### [Exercise description]
Search the listing below for the word "blue" and copy each line where it appears.

### [Dataset records]
=== Section Start ===
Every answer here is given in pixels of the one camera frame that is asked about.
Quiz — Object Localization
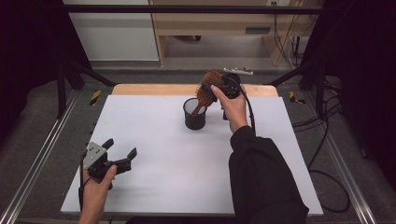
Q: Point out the white table board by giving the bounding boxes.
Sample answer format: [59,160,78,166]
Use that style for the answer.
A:
[60,94,324,217]

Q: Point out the person's right hand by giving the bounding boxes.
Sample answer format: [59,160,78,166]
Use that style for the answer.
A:
[210,84,249,135]

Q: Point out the brown wooden hairbrush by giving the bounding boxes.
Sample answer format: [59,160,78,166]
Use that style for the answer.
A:
[191,69,225,117]

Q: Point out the black looping floor cable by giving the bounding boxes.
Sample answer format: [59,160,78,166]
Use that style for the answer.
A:
[307,122,351,215]

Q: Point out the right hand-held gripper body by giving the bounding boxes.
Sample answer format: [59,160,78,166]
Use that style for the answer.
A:
[217,67,254,100]

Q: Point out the black mesh cup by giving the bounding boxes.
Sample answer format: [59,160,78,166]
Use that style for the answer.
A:
[182,97,208,132]

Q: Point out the black curtain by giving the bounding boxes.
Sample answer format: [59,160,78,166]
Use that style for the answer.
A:
[301,0,396,188]
[0,0,92,143]

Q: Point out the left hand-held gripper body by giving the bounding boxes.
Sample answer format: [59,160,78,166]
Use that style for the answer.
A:
[81,141,132,180]

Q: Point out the right hand-held gripper cable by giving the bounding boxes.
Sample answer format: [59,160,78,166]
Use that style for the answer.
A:
[238,88,257,136]

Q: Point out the light wooden desk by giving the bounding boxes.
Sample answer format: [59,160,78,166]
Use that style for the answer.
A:
[150,0,322,67]

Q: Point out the white cabinet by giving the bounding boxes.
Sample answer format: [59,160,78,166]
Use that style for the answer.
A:
[62,0,160,62]

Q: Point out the hand-held gripper cable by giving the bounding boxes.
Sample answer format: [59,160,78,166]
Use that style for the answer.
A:
[78,151,94,213]
[238,88,257,136]

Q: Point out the hanging desk cables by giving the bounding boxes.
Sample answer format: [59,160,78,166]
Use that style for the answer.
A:
[272,1,301,69]

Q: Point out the person's black right sleeve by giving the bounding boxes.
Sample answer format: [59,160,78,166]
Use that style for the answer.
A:
[228,125,310,224]

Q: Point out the yellow black tape piece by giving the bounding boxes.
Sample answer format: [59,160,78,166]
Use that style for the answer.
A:
[288,91,307,105]
[89,89,103,107]

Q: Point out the black frame strut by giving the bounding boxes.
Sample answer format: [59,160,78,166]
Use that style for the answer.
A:
[266,60,327,118]
[56,59,117,119]

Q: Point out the light wooden table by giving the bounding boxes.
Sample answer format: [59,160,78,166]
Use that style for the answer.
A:
[111,83,279,98]

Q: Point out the left hand-held gripper cable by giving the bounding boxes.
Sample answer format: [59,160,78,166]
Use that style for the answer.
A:
[78,151,94,213]

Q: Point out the aluminium floor rail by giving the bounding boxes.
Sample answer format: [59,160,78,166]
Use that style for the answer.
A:
[303,92,378,224]
[0,90,80,224]

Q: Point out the person's left hand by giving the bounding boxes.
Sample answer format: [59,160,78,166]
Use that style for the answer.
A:
[77,164,118,224]

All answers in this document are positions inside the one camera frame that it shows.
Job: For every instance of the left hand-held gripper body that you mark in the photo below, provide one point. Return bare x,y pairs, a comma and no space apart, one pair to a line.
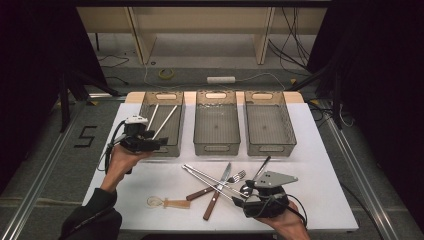
136,141

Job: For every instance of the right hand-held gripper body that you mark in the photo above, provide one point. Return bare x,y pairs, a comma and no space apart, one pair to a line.
273,178

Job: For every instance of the translucent grey plastic bin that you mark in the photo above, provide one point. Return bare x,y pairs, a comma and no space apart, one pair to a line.
175,140
216,125
268,125

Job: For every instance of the metal spoon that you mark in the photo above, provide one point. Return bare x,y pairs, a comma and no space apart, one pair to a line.
263,166

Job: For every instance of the white chopstick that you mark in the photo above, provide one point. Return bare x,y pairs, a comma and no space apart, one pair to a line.
153,116
166,120

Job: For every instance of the metal chopstick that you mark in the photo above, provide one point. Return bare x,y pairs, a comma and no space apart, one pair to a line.
200,177
203,173

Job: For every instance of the person's left hand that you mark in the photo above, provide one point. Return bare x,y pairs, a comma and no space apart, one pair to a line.
121,163

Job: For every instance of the person's right hand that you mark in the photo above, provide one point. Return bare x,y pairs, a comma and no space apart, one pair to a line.
288,220

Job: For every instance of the white table cover sheet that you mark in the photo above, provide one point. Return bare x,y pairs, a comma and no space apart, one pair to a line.
310,143

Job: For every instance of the yellow tape roll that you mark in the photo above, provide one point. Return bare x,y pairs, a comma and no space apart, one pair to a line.
160,74

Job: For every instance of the black metal stand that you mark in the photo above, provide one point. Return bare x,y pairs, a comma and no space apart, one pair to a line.
64,103
337,100

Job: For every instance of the white power strip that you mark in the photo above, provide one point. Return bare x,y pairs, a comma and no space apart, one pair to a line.
220,80

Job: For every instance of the light wooden shelf unit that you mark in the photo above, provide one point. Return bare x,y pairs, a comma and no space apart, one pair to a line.
143,40

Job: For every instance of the black curtain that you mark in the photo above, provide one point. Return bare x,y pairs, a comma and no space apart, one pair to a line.
33,66
383,66

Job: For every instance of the metal floor rail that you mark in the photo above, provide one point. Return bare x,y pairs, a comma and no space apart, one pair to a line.
363,181
41,181

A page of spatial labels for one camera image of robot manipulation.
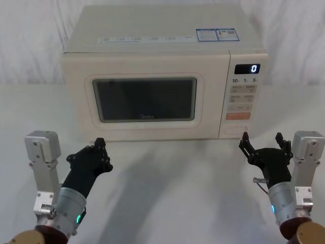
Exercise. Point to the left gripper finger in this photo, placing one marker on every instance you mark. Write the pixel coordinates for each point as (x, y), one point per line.
(104, 156)
(86, 152)

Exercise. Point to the white curtain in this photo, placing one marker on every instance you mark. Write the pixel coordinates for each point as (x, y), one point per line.
(30, 38)

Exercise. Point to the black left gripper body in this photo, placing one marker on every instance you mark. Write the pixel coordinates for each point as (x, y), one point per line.
(81, 172)

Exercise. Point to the cream microwave oven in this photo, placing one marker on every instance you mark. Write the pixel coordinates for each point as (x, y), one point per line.
(152, 61)

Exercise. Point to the white table cloth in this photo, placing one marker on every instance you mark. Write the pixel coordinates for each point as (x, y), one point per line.
(162, 193)

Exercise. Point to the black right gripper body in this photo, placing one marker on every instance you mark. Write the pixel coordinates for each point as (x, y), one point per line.
(274, 165)

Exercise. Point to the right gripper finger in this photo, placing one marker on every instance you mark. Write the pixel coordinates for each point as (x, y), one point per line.
(246, 146)
(285, 147)

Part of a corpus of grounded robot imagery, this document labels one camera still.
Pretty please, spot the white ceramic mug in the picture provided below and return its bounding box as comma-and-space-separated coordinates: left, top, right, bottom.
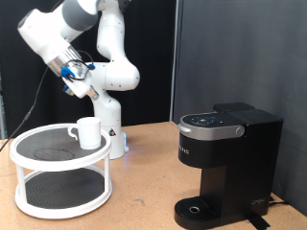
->
67, 116, 103, 150

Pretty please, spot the black power cord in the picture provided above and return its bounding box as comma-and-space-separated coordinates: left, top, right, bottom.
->
268, 195, 291, 207

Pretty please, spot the black tape strip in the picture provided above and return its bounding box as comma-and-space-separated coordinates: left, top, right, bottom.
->
245, 210, 272, 230

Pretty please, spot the blue cable clip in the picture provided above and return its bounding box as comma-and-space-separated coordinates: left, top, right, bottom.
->
59, 66, 77, 81

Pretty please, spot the black Keurig coffee machine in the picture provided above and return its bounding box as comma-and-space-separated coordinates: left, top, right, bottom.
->
174, 102, 284, 230

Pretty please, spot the blue mounted wrist camera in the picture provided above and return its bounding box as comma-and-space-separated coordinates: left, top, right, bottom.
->
62, 84, 75, 97

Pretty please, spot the black curtain backdrop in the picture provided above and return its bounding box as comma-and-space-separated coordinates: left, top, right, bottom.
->
0, 0, 177, 139

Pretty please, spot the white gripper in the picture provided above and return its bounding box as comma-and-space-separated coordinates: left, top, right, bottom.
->
61, 68, 100, 102

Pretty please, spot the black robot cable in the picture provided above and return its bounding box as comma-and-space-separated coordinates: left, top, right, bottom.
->
0, 0, 96, 151

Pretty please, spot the white two-tier turntable stand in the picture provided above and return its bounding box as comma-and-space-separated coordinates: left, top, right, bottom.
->
9, 123, 113, 220

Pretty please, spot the grey metal frame pole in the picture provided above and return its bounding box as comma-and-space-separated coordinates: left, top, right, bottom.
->
169, 0, 183, 123

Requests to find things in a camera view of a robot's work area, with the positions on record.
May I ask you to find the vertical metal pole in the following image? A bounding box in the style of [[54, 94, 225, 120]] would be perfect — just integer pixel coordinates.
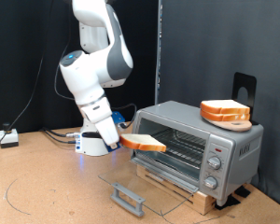
[[154, 0, 163, 105]]

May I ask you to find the slotted wooden block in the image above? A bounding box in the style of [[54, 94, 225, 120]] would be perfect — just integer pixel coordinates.
[[135, 164, 217, 216]]

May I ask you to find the glass oven door with handle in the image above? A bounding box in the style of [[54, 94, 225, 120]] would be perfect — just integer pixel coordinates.
[[98, 157, 201, 217]]

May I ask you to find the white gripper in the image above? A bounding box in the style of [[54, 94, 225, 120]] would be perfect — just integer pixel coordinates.
[[80, 96, 119, 150]]

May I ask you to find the wire oven rack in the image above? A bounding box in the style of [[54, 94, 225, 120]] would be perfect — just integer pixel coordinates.
[[136, 127, 207, 171]]

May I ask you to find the silver oven knob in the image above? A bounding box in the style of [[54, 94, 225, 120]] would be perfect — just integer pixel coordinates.
[[207, 156, 222, 171], [203, 175, 218, 190]]

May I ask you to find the black foam pad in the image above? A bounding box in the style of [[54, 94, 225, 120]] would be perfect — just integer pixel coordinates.
[[214, 194, 242, 211], [234, 185, 252, 199]]

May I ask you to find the white bread slice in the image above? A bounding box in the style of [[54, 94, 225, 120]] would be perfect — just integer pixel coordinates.
[[119, 133, 167, 153], [200, 109, 251, 122], [200, 99, 251, 115]]

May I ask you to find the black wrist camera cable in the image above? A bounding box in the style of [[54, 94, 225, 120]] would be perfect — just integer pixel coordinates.
[[53, 31, 138, 129]]

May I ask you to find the long black hanging cable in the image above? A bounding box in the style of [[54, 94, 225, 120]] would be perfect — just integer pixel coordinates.
[[0, 0, 57, 162]]

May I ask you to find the round wooden board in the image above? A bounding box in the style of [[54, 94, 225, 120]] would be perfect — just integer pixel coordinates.
[[204, 119, 253, 133]]

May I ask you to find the grey emergency stop box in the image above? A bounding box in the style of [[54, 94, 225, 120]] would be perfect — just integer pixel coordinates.
[[0, 122, 20, 148]]

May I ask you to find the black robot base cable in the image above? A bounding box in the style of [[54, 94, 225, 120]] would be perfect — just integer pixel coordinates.
[[40, 126, 82, 139], [44, 130, 77, 145]]

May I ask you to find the black metal bookend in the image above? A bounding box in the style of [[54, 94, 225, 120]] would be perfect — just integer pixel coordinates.
[[231, 72, 259, 126]]

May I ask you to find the silver toaster oven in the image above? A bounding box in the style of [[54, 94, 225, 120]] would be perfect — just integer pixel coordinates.
[[129, 100, 265, 206]]

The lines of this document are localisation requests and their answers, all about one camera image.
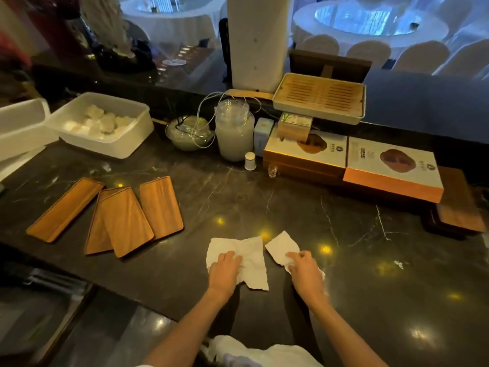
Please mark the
=== Section End ===
### [Exercise response]
Pretty please, spot the blue cable clip in the picture provided above and return its bounding box as comma-and-space-separated coordinates: left, top, right, bottom.
Pretty please, spot the blue mounted wrist camera in the picture provided above and return its bounding box as comma-and-space-separated coordinates: left, top, right, bottom.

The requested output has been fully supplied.